One parish’s experience of Area Ministry

Posted on September 24, 2008

St. George's, Antioch, and St. Alban's, Brentwood, celebrate Eucharist together in the park.Last year, the Rev Canon Michael Barlowe invited St George’s, Antioch, to create an Area Ministry team with St Alban’s, Brentwood. St. George’s was established in 1988, when two parishes (St. David’s, Pittsburgh, and St. Barnabus, Antioch) were combined. To complicate matters, Antioch was a rural community that has seen an unprecedented population boom in recent years. Despite the growth around them, attempts to grow St. George’s through traditional methods have not been successful.

 

In her two years at St. George’s, the Rev. Amber Sturgess has led the parish through a process of healing old wounds and moving forward into Area Ministry. That process, she says, began with the parish working to accept where they are now and contemplate how they cope with transitions and change. Intensive group work moved the parish toward a willingness to change, and they began experimenting with combining services as one way to heal. Eventually they decided to move to a single service, a change that has energized and motivated the parish.

 

Nevertheless, Sturgess feels that rather than continue to use the traditional models of church growth that don’t seem to be working, it is vital for St. George’s go out into the world and experience the direct presence of God. In January the parish nominated four laypeople to serve on the Area Ministry team with four laypeople from St. Alban’s and clergy and diocesan leadership.

 

The major question the team focuses on is, What is God calling us to be in east Contra Costa County? The group brainstorms about the kind of church they’d like to be, allowing themselves to daydream about how they might go out into the world and bring church to the people. Letting the group be creative is a significant component of the work. There is inherent risk and uncertainty to the process, but Sturgess says that “letting things flow” helps move people reorient their priorities and let go of their ideas about the way church should be.

 

Building a relationship with St. Alban’s is also an important part of the process.
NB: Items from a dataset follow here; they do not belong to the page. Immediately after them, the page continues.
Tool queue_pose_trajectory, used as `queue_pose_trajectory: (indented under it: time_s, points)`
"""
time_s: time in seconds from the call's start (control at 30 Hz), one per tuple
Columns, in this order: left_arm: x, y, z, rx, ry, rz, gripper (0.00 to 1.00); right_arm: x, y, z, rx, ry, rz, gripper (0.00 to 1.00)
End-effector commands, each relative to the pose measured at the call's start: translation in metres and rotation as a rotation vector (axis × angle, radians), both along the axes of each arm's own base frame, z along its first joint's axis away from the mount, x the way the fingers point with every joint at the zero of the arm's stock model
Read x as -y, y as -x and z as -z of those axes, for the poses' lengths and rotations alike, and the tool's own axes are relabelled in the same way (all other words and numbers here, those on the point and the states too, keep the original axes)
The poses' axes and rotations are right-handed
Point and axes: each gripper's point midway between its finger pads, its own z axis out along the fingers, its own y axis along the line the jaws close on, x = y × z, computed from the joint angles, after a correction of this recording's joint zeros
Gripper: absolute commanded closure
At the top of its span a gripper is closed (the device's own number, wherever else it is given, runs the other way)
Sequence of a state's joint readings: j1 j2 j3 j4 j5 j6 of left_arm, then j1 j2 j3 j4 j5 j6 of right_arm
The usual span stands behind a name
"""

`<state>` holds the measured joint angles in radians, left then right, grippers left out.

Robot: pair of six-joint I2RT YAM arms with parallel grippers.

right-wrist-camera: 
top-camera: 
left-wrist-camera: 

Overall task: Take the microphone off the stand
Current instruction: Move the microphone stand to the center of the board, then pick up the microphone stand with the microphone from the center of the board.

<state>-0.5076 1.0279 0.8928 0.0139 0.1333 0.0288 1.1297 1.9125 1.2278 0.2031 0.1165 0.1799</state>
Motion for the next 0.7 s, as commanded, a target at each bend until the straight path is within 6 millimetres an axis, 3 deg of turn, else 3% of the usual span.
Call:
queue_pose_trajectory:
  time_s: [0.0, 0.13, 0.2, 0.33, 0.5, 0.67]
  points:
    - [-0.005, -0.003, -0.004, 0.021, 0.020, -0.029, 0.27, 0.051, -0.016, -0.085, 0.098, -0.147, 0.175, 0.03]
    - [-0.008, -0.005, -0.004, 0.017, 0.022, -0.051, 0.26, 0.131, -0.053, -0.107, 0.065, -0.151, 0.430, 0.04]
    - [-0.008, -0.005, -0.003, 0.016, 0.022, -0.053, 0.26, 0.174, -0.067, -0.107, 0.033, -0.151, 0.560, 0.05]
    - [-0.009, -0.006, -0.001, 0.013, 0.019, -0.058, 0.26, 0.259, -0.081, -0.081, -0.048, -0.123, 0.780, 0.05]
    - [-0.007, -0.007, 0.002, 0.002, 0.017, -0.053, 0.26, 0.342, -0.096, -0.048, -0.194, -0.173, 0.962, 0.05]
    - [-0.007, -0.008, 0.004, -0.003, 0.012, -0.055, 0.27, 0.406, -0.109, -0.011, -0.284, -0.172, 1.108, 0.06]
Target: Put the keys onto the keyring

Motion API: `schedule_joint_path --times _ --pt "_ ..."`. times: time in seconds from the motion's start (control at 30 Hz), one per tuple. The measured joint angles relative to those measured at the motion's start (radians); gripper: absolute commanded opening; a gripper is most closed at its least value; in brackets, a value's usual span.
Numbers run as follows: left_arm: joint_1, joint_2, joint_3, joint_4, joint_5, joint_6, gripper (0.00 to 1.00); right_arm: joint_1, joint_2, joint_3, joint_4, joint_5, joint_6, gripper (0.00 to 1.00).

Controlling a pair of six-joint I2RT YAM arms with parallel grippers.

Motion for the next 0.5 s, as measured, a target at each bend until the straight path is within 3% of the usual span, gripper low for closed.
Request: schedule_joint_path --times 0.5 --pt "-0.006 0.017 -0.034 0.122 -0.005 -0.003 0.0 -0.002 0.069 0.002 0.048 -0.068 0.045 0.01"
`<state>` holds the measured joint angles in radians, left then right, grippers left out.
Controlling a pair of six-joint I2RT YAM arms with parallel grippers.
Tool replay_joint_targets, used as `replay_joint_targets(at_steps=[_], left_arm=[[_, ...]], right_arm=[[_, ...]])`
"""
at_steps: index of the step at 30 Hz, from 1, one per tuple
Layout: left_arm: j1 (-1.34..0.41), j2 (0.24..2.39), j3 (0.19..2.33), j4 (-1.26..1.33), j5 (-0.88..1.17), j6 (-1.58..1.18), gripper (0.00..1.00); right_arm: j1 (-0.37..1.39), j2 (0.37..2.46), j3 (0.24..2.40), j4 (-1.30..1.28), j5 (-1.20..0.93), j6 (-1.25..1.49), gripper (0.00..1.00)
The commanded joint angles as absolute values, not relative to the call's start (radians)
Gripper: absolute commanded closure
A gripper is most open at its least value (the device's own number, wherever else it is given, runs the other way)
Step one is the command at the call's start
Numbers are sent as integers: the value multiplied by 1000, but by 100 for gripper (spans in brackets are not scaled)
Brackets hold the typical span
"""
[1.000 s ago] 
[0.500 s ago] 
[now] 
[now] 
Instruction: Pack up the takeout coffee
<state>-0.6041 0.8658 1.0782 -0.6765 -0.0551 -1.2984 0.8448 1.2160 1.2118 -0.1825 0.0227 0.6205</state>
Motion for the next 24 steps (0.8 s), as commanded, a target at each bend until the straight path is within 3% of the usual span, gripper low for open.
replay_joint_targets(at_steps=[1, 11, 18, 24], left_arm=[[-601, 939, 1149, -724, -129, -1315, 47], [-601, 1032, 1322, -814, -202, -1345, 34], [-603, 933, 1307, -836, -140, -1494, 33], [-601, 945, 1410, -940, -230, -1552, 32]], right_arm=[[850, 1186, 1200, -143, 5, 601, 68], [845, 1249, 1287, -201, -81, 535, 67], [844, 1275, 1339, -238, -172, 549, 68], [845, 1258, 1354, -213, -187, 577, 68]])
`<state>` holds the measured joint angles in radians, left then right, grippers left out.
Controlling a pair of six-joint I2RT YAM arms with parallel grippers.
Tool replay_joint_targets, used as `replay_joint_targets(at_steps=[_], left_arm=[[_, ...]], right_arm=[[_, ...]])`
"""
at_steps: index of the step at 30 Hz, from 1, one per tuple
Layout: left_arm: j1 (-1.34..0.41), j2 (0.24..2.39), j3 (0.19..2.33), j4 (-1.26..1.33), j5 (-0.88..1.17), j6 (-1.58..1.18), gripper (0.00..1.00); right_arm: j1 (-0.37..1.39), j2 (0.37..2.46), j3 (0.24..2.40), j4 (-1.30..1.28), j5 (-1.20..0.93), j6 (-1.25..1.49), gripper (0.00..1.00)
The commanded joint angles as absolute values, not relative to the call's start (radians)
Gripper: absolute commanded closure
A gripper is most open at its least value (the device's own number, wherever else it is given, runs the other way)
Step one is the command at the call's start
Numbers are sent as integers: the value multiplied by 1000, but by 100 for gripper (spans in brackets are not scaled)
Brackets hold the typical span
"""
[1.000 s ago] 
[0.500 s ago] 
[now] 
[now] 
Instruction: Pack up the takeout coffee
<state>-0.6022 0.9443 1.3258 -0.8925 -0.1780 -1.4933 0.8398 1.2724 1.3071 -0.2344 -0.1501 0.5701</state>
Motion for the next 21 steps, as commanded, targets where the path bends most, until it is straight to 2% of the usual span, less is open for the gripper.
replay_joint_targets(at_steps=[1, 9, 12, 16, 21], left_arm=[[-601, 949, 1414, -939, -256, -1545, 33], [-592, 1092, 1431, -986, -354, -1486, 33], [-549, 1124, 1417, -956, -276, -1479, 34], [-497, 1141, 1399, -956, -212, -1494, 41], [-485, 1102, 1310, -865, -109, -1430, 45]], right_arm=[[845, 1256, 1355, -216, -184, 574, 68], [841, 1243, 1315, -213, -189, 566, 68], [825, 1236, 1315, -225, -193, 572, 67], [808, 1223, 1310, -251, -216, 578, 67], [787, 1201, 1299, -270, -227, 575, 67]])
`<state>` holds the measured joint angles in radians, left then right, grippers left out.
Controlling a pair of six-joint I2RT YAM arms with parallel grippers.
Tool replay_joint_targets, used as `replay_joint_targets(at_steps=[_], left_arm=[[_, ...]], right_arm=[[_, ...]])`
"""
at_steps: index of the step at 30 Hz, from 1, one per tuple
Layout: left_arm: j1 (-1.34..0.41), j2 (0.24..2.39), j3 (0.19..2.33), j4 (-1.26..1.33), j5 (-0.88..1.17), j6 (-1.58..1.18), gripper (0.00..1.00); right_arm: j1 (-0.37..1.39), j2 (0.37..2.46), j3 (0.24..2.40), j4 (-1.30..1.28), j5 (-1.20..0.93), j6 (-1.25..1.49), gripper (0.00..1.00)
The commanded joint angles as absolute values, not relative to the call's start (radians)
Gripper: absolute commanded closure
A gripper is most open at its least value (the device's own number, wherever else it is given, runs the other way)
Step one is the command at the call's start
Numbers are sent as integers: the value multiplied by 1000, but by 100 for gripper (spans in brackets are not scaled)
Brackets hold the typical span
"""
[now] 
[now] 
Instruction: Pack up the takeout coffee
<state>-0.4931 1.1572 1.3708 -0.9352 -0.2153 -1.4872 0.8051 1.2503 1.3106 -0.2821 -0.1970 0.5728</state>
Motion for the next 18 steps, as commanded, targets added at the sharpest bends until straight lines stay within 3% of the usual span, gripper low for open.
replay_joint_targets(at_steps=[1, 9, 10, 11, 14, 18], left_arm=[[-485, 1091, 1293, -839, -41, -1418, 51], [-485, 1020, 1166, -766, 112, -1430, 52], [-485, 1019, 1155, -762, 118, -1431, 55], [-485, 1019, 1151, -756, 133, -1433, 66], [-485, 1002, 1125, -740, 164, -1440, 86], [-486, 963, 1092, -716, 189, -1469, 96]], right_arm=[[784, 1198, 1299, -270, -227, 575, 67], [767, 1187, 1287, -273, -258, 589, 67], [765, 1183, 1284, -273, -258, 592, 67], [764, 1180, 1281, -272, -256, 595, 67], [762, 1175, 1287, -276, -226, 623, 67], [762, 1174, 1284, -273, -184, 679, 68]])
The two parishes have started inviting each other to church events and even sharing special services together in a nearby park. “It’s a process of getting people to let go of the way they’ve always looked at each other” and “learning to really love one another in a community that is open and accepting of one another, with all our differences,” says Sturgess. She looks forward to a time when they will begin sharing small-group faith formation resources together and further deepen their relationship.

 

Sturgess acknowledges that Area Ministry is not easy. It will take a great deal of education, discipleship, and careful discernment of spiritual gifts. Also, the east Contra Costa team’s efforts were affected by a change in leadership at St. Alban’s, but with the recruitment and deployment of the Rev. Aris Rivera, the new vicar and area missioner, Sturgess is excited about the shape of things to come. She describes Area Ministry as a “movement from a more hierarchical way of doing ministry to a mutual ministry” that involves “embodying what it means to be the priesthood of all believers.” She says, “It’s a radically different way of thinking about doing ministry … It’s really a transformation in the approach to ministry.”